Reproduce the data below exactly as written. Pictures do not belong in the copy.

Data section start

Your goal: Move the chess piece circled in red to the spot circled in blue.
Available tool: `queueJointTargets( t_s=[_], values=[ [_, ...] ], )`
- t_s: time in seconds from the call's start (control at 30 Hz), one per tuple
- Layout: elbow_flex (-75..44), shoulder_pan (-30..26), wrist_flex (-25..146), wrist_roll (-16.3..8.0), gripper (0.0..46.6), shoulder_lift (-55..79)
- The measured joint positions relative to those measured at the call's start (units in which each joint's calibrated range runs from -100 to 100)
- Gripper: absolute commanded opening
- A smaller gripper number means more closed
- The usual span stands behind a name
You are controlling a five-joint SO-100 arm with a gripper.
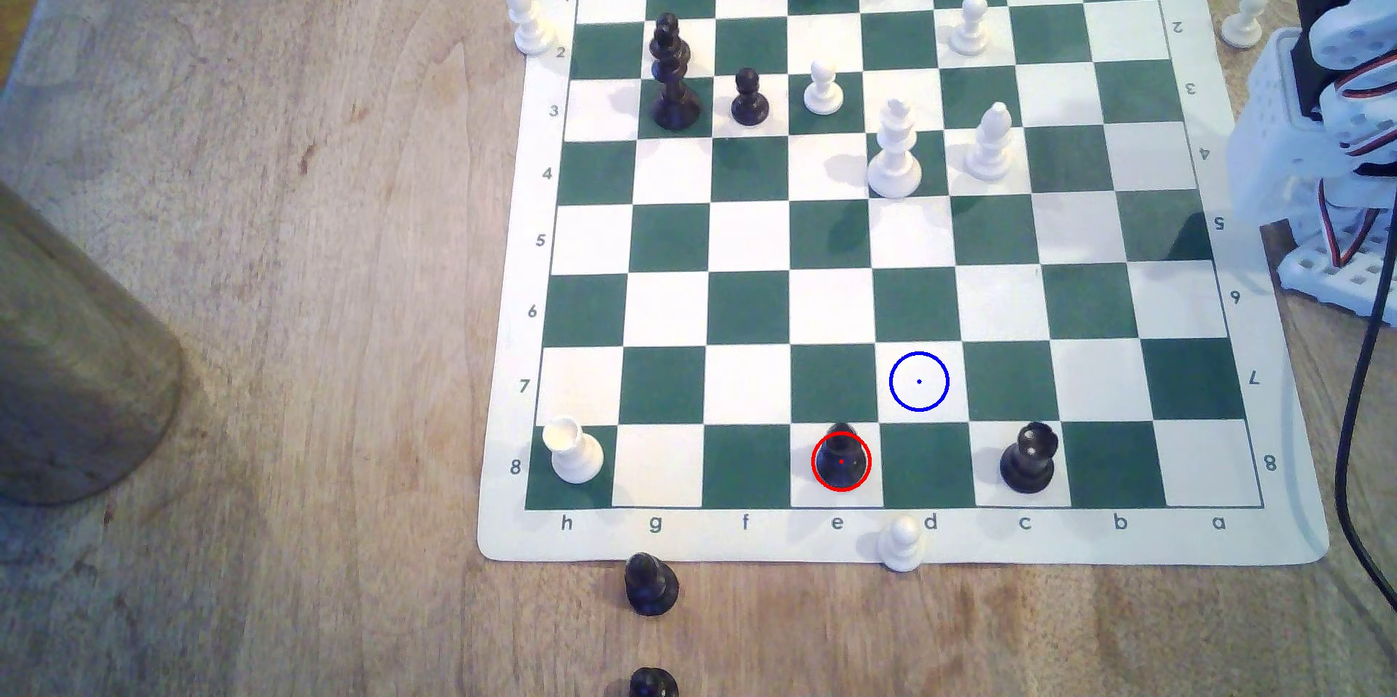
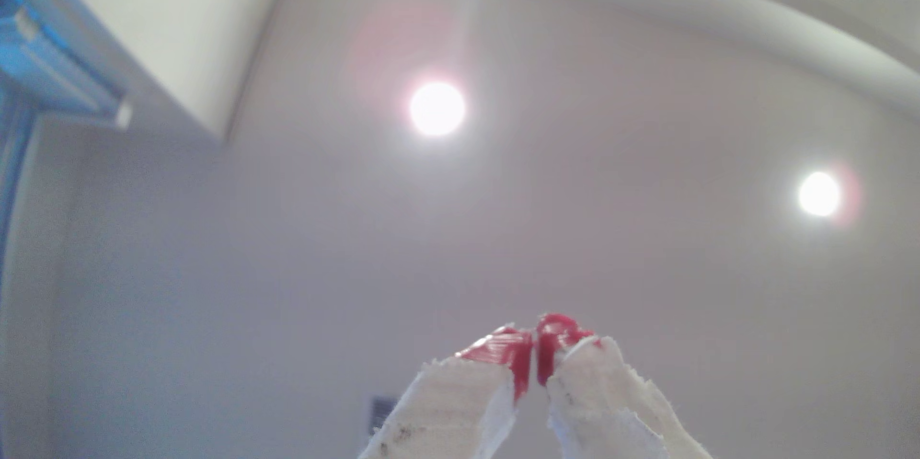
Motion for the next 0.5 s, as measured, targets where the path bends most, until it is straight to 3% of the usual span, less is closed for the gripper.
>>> queueJointTargets(
  t_s=[0.13, 0.5],
  values=[
    [0.0, -1.47, 2.71, 0.24, 0.2, 0.0],
    [-7.32, -5.9, 36.81, -0.1, 0.2, 0.0]
  ],
)
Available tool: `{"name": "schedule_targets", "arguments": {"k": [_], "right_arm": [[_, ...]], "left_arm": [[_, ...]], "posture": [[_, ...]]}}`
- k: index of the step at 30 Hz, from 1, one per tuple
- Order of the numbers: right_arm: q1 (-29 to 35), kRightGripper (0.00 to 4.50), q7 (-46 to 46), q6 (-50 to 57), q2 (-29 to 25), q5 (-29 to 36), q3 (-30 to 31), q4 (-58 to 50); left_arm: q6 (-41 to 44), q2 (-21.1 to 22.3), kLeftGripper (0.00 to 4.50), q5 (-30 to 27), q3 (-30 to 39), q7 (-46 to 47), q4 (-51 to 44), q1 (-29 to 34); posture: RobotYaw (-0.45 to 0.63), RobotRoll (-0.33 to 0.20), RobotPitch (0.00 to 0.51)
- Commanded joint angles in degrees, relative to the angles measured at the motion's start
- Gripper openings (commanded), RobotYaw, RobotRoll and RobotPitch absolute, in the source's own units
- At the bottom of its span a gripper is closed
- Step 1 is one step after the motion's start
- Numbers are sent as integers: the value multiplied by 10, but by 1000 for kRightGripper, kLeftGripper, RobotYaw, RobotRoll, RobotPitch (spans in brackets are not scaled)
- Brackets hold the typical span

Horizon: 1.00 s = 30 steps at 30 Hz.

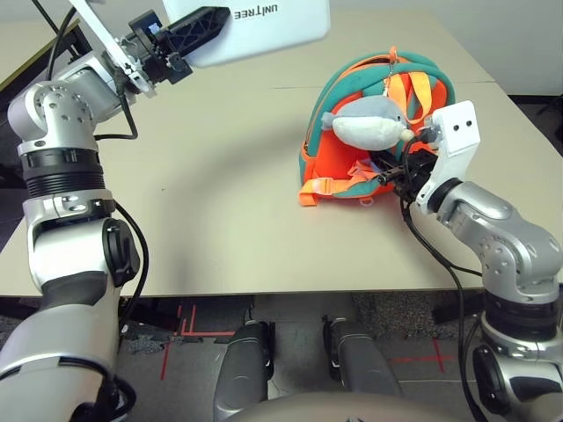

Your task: Put the pencil case into the backpack and zip it.

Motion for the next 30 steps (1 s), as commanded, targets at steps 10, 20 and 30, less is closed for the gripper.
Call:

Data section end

Result of this exercise:
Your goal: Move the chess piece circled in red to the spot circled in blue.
Available tool: `queueJointTargets( t_s=[_], values=[ [_, ...] ], )`
- t_s: time in seconds from the call's start (control at 30 Hz), one per tuple
- Layout: elbow_flex (-75..44), shoulder_pan (-30..26), wrist_flex (-25..146), wrist_roll (-16.3..8.0), gripper (0.0..46.6), shoulder_lift (-55..79)
- The measured joint positions relative to those measured at the call's start (units in which each joint's calibrated range runs from -100 to 100)
- Gripper: absolute commanded opening
- A smaller gripper number means more closed
- The usual span stands behind a name
You are controlling a five-joint SO-100 arm with a gripper.
Motion for the next 0.5 s, as measured, targets where the path bends most, until it is straight to 3% of the usual span, less is closed for the gripper.
>>> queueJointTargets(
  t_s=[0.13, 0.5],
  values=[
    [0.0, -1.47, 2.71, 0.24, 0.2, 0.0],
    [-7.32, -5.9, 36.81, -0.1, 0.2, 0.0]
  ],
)
Available tool: `{"name": "schedule_targets", "arguments": {"k": [_], "right_arm": [[_, ...]], "left_arm": [[_, ...]], "posture": [[_, ...]]}}`
- k: index of the step at 30 Hz, from 1, one per tuple
- Order of the numbers: right_arm: q1 (-29 to 35), kRightGripper (0.00 to 4.50), q7 (-46 to 46), q6 (-50 to 57), q2 (-29 to 25), q5 (-29 to 36), q3 (-30 to 31), q4 (-58 to 50); left_arm: q6 (-41 to 44), q2 (-21.1 to 22.3), kLeftGripper (0.00 to 4.50), q5 (-30 to 27), q3 (-30 to 39), q7 (-46 to 47), q4 (-51 to 44), q1 (-29 to 34); posture: RobotYaw (-0.45 to 0.63), RobotRoll (-0.33 to 0.20), RobotPitch (0.00 to 0.51)
- Commanded joint angles in degrees, relative to the angles measured at the motion's start
- Gripper openings (commanded), RobotYaw, RobotRoll and RobotPitch absolute, in the source's own units
- At the bottom of its span a gripper is closed
- Step 1 is one step after the motion's start
- Numbers are sent as integers: the value multiplied by 10, but by 1000 for kRightGripper, kLeftGripper, RobotYaw, RobotRoll, RobotPitch (spans in brackets are not scaled)
- Brackets hold the typical span

Horizon: 1.00 s = 30 steps at 30 Hz.


Your task: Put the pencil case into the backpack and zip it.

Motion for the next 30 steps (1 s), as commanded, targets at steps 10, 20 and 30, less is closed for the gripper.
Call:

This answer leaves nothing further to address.